I could never use Mr. S&W, personally (I know myself well enough to know I could never pull the trigger) but I am a member of the Hemlock Society, and I will be thinking and planning more as I get older about ways to remove myself if need be.

That said, I am aware of what others have said in this thread regarding intentions vs. reality.
Yeah I don't know if I can either  but something short and sweet if possible. I also hope I am both mentally and physically able to figuratively pull the trigger as you can't really depend on assisted suicide in some cases.

I saw a documentary a couple of years ago about this - people with severe terminal illnesses who planned to off themselves once "ready" in one form or another. Almost no one could do it. As mentioned above they clung to life to the bitter end or until unable to do it physically or mentally. Only one women did it with PAS and she was only allowed to do it because she was still able to self-administer her own lethal dose. It was all pretty heart wrenching seeing what people with end-stage diseases had to go thru. So I know that while I (all of us) say we'll pull the trigger while we can, I know it's going to be unlikely for many  emotionally to end it.

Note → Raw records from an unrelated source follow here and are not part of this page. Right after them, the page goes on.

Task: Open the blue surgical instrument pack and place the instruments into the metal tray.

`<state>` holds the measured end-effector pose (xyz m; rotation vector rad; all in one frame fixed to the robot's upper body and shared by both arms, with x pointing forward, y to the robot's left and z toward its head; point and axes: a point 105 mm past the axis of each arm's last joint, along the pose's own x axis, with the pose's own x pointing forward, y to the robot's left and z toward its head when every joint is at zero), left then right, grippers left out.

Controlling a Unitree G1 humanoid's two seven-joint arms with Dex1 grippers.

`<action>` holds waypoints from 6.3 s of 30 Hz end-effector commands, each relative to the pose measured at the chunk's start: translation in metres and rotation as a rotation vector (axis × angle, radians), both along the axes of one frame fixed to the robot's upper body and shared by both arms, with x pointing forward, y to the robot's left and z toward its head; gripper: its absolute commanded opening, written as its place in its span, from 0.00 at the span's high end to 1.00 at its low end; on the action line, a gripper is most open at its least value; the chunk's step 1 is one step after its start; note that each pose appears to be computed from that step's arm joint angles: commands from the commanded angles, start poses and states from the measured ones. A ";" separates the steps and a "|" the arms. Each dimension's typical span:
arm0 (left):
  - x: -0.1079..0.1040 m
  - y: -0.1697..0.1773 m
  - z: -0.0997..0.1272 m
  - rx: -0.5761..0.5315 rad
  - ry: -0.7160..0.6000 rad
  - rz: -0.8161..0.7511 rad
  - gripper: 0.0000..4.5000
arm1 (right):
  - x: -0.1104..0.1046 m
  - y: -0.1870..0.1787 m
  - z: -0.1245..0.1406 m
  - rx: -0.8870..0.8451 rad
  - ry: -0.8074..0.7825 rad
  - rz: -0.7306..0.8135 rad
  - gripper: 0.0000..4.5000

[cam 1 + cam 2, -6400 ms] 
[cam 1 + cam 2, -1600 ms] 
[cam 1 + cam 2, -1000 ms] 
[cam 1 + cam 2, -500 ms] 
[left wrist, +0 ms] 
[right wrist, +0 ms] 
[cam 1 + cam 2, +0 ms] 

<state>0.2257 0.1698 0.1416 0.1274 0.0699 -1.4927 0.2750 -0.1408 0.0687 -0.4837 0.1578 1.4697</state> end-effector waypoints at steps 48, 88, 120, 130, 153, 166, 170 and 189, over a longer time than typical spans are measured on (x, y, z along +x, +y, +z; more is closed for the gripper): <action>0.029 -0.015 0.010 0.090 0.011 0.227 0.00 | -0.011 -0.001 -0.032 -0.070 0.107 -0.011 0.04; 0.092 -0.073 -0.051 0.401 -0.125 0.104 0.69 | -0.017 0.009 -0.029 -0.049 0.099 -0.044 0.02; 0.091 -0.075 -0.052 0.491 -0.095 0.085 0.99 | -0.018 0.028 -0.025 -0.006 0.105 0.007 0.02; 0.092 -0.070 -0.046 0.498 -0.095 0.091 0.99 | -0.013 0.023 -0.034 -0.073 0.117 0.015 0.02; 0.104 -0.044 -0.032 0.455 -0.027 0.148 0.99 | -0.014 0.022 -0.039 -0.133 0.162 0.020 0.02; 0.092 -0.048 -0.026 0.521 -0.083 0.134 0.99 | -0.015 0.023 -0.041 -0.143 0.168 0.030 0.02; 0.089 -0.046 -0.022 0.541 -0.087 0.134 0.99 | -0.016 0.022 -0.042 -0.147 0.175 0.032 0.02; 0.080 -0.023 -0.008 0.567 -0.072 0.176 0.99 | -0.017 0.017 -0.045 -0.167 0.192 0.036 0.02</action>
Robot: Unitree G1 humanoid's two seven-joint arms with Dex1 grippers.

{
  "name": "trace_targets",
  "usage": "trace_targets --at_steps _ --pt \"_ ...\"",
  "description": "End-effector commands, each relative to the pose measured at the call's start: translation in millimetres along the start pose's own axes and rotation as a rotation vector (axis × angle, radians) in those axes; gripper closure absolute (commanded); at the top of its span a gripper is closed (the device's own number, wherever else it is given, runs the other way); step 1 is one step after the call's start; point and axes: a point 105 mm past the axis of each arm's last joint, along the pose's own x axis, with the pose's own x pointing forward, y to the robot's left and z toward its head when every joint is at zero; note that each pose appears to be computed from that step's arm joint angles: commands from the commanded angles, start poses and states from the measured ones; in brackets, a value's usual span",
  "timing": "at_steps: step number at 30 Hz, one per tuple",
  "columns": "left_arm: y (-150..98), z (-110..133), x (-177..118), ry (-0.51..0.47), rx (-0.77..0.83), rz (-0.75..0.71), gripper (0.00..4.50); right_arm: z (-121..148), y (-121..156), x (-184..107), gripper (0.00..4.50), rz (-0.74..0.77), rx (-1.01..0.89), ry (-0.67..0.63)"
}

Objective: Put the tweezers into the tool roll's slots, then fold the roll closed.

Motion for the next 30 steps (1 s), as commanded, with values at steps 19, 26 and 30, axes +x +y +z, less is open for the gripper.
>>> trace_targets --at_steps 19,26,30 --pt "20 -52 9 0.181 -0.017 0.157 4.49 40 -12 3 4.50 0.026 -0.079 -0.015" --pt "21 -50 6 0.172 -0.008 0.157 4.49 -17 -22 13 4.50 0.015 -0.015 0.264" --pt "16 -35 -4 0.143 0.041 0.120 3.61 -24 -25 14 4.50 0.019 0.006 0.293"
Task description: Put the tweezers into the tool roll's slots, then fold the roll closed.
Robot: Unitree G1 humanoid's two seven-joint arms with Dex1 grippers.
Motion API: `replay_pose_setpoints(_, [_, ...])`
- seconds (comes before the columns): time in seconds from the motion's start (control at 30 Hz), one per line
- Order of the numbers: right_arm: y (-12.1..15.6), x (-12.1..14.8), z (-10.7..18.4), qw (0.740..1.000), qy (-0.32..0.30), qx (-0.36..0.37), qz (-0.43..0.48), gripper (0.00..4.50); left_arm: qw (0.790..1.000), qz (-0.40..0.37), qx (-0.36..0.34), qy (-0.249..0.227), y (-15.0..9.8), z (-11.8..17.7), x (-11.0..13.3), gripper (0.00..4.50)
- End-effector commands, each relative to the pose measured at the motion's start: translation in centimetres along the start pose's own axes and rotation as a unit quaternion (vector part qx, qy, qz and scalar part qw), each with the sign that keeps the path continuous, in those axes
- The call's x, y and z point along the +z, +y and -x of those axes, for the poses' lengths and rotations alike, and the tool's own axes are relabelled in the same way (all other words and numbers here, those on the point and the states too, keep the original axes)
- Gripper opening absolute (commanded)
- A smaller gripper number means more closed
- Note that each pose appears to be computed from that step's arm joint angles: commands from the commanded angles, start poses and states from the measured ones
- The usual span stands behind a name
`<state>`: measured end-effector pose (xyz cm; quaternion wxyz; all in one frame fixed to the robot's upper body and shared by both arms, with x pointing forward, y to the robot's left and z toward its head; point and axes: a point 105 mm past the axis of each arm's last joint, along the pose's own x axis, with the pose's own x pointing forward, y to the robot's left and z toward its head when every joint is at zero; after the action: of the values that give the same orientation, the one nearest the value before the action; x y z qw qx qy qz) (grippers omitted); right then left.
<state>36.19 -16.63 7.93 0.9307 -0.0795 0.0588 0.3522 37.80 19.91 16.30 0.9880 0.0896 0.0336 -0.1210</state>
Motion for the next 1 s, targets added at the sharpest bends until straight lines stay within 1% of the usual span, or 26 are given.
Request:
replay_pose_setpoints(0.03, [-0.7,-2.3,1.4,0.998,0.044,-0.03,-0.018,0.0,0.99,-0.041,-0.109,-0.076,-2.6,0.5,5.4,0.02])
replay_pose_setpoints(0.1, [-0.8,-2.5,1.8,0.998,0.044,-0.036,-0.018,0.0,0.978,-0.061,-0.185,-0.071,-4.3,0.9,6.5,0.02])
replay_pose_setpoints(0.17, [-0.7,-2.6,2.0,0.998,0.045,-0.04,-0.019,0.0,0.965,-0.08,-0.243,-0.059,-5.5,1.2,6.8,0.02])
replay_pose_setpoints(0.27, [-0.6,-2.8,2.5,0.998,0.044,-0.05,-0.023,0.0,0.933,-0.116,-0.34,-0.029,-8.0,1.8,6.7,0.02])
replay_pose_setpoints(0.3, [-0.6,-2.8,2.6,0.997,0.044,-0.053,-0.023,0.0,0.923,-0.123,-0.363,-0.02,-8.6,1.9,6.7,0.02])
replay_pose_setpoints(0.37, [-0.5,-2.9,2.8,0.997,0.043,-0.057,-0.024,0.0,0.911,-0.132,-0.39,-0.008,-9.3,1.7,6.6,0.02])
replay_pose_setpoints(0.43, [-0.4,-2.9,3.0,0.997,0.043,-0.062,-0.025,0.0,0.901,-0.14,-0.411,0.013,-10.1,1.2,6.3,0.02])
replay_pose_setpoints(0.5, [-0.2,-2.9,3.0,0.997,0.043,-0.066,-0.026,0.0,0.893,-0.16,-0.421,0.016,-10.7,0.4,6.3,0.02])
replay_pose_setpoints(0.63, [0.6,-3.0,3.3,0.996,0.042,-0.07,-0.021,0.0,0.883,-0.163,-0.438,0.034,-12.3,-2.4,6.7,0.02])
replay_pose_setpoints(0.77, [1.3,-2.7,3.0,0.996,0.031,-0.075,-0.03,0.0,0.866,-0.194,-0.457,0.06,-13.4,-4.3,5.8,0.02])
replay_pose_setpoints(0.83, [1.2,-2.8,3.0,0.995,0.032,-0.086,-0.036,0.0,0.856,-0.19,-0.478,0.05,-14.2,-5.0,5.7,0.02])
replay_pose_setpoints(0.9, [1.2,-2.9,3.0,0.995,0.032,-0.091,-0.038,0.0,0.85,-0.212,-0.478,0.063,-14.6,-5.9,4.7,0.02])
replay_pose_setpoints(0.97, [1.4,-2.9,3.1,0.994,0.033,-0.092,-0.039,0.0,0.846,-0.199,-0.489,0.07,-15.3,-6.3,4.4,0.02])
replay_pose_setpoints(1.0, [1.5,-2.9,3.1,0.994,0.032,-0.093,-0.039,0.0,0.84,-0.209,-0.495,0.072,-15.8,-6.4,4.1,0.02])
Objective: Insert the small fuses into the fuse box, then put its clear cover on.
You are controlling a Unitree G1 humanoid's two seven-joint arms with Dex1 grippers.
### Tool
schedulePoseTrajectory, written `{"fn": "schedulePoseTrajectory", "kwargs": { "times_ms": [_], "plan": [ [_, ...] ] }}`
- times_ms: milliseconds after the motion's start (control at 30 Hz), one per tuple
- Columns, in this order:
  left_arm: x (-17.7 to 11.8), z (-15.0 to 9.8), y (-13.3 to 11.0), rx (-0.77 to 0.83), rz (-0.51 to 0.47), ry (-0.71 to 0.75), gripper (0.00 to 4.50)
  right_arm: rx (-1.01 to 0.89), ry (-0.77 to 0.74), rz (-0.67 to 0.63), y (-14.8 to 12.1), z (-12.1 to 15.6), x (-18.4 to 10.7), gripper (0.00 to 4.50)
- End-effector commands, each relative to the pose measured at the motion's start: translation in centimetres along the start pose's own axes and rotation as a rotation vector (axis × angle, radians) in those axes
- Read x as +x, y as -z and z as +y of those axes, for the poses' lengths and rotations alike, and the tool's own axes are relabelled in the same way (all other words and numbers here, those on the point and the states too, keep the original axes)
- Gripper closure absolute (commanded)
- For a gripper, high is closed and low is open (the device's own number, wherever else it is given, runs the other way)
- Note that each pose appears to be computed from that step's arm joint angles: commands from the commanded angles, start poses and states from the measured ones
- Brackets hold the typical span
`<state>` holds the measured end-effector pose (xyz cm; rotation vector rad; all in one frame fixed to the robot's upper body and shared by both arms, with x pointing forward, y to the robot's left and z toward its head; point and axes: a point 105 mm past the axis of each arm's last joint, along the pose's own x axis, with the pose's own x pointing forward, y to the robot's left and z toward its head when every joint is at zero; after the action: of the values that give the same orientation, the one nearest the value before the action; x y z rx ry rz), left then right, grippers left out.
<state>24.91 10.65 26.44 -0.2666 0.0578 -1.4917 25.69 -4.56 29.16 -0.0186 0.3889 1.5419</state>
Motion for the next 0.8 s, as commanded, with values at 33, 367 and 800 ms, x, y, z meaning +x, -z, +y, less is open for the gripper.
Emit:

My biggest fear though is not being about being  brave(?) enough but lacking the opportunity or ability. Or,  as a person without kids or younger relatives (younger sister but only by a few years),  I won't have anyone advocate for me. I do have a living will stating what I want and my Dr. has a copy, but lots of things can mess up your own choices. Or you get Dementia and no one realizes it and you give away all your assets and are found wandering the streets nekkid in search of our Alien Overlords.  Next thing you know you're "locked up" in the old folks mental ward of the nursing home tied to a bed for a decade or 2.

Yeah, this is kind of the seedy underbelly of modern medicine. We're a lot better at keeping people alive and so the diseases and accidents that used to take people out when they got older aren't as fatal anymore. So now we get to stare down the possibility of suffering for years in a body that we probably should have let give up the ghost a while ago. It's really a sad situation.